Start-Up Firm TelePacific on the Fast Track
Things are going well for David P. Glickman.
He’s standing in a room with $10 million worth of phone equipment. He has signed contracts with several major Los Angeles companies that will bring $2 million a month in business. A floor above him, colleagues are completing negotiations with an institutional investor who plans to invest about $15 million in his company.
All this after just a few months in business.
Glickman’s company, Los Angeles-based TelePacific Communications, sells local phone service as well as high-speed Internet access, long-distance and international calling and other features.

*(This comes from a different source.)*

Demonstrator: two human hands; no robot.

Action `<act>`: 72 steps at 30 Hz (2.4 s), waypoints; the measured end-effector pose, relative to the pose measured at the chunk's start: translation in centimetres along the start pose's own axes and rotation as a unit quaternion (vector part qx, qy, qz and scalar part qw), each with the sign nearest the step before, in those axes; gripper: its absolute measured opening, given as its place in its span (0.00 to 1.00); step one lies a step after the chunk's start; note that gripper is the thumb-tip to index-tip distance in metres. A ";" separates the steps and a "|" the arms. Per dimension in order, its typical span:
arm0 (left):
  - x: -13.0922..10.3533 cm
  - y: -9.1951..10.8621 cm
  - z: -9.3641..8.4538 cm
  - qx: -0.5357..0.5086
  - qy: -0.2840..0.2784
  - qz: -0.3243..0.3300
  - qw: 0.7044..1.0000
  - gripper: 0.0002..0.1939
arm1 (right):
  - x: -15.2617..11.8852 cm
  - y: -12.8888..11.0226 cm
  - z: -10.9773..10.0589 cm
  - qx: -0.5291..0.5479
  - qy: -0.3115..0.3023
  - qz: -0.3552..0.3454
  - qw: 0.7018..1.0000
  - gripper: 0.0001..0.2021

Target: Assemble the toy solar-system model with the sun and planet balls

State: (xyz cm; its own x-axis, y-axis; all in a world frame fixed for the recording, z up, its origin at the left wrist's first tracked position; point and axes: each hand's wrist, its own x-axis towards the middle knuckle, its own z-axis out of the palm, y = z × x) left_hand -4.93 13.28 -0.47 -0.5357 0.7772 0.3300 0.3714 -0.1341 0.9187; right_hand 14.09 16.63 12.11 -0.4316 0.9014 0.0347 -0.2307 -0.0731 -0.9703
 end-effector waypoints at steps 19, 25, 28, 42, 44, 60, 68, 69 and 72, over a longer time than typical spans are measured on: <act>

TelePacific is one of hundreds of companies angling for a slice of California’s business phone market. But what makes this company unusual is that it’s one of the few to have accomplished so much so fast.
The company has raised $7 million from “friends and family,” Glickman said, and TelePacific is working on a credit line to finance further expansion this year into the small- and medium-sized business communities in San Francisco, San Diego and Las Vegas.
Last week, TelePacific acquired DigitalVelocity, a Los Angeles-based Internet service provider for businesses, in a stock deal of unspecified value. Glickman said TelePacific will focus on California and Nevada, and hopes to capture more than 5% of the California telecommunications market by 2008.
That’s an ambitious goal for a start-up with only 45 employees--especially since it must lure that business from such entrenched powerhouses as Pacific Bell and GTE Corp.
But the company plans to grow to 200 workers by the end of the year. And it already boasts nearly 100 years of combined telecommunications experience among its top executives, many of whom came from one of the country’s most successful local phone competitors--Teleport Communications Group, or TCG, which was bought last year by AT&T; Corp.
Three-fourths of TelePacific’s employees have TCG roots, including President and Chief Operations Officer Ira Morris, a former regional vice president for TCG and a 15-year veteran of AT&T.;
The company’s vice presidents for sales, business development and operations are also former TCG executives.
“Almost all of our people have local exchange experience and start-up experience,” Glickman said.
Glickman’s own experience didn’t come from TCG but from six years at the helm of Justice Technology Corp., a Culver City company that started out handling specialized overseas calling and now is on pace to sell more than $100 million in long-distance services this year.
In 1998, Justice topped Inc. magazine’s list of the nation’s fastest-growing private companies (based on 1997 results).
TelePacific was spun off from Justice in mid-1998. Glickman remains chairman of Justice but has also joined the new firm as chairman and chief executive.
TelePacific’s executive team was a key selling point for Rader Reinfrank & Co., the Los Angeles-based private investment firm that agreed to invest $15 million in the young phone company, according to R. Rudolph Reinfrank, a managing member at the firm.
TelePacific is currently the largest single investment for the firm, which has bought into several other media and communications companies. “In a deregulating and newly competitive market, we think TelePacific’s focus on customer service will be a defining factor” in the telecommunications business, Reinfrank said. “We think there is plenty of market share to be had by providing a combination of customer service, quality and price versus Pacific Bell and GTE.”
The company’s small size and experienced staff have allowed it to remain nimble in the highly competitive market, where companies must earn customer trust while navigating regulatory, technical and competitive pitfalls.
For James Dorian, president of Los Angeles start-up First American Bank, TelePacific’s handling of a rush phone-installation job for the bank sold him on its service.
“We gave them a chance, and they proved themselves,” Dorian said. “They did it literally overnight . . . and they are much less expensive than some of the more established companies.”
TelePacific has also used its ability to move quickly to secure critical equipment. While exploring purchases, TelePacific got wind of a new switch that would soon be sold by a company that had filed for bankruptcy. The switch was available at a good price and was already installed and ready to go in the third floor of a downtown Los Angeles building, Glickman said.
And finally, to help win clients the company not only offers low phone rates but also gives certain customers the opportunity to share some revenue.
“We are out-of-the-box thinkers,” Glickman said.